Will it be you to assign me a grade, any grade at all? For having the scruples to take my thesis proposal to the floor before I forget there are others who can’t even spell the word “thesis”? Or would you prefer that I perform such illicit acts in the privacy of my own home? Look at me, Dr. Livingstone. I am a fugitive on fire confined to the walls of this concrete tomb, hoping, in time, to fill my plate with my share of red meat in the name of education. Well, do you concede or do you not? Eat or be eaten. Is this not the nature of the beast of education today? Eat or be eaten?

If you knew anything about my female kind, you would know at least this: they will gossip of my drop-dead dramatics for the next ten years the minute that I succeed in making my escape from the confines of their boring, academic notions of what constitutes women’s motivations. Even as I lay shrivelled to the size of a small pathetic lizard in the corners of their academic rooms, they will hate that I was able to find my way out and through.

There’ll be a few tears of empathy. Even less heartfelt compassion expressed. They’ll come to my dead flesh with the eyes of their judgment. Only now, it will be hidden under the guise of their scientific inquiry! See them scorch my skin with the fire of their fierce scrutiny. “Why did she die in this manner? What kind of radical statement was she trying to make? Was she in need of therapeutic intervention? A self-proclaimed introvert? Let us get to the root of her now! Why in God’s name would she wear those pants and running shoes that colour to die in?”

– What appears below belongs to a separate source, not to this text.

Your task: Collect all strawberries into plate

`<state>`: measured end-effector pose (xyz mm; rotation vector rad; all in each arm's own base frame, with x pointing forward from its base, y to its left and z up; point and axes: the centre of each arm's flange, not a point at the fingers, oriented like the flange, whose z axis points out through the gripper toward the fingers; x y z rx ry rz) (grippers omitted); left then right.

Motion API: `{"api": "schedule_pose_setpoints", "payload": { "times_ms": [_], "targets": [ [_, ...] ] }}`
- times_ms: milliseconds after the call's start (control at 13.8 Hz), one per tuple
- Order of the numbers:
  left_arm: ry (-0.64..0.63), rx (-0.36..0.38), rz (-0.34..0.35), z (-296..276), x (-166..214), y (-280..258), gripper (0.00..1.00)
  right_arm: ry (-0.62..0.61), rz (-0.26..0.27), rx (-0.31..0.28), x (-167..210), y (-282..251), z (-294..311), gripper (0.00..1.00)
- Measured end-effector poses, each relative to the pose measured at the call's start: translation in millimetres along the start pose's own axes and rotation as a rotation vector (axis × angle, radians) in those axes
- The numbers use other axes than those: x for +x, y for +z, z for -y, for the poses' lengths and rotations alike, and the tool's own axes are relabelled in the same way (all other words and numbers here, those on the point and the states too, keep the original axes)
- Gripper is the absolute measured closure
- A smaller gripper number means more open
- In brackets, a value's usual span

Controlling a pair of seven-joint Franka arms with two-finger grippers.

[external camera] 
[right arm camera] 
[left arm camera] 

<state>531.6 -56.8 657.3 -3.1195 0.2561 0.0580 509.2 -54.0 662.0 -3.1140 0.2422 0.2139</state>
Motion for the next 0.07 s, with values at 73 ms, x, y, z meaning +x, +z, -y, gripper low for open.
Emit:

Do you hear what they’ll be saying behind my back? Yet, they will be so wrong about me, Dr. Livingstone. I know that you have great patience for polite people who eat wholesome grains and savour the texture of milk pudding. I, on the other hand, don’t. I only have patience for those whose minds are on fire with the flame of an idea so wild and strong that even the winds of March must bow to the force of it. This is what I have patience for. Please don’t let the fugitive in me die, Dr. Livingstone. I beg this of you.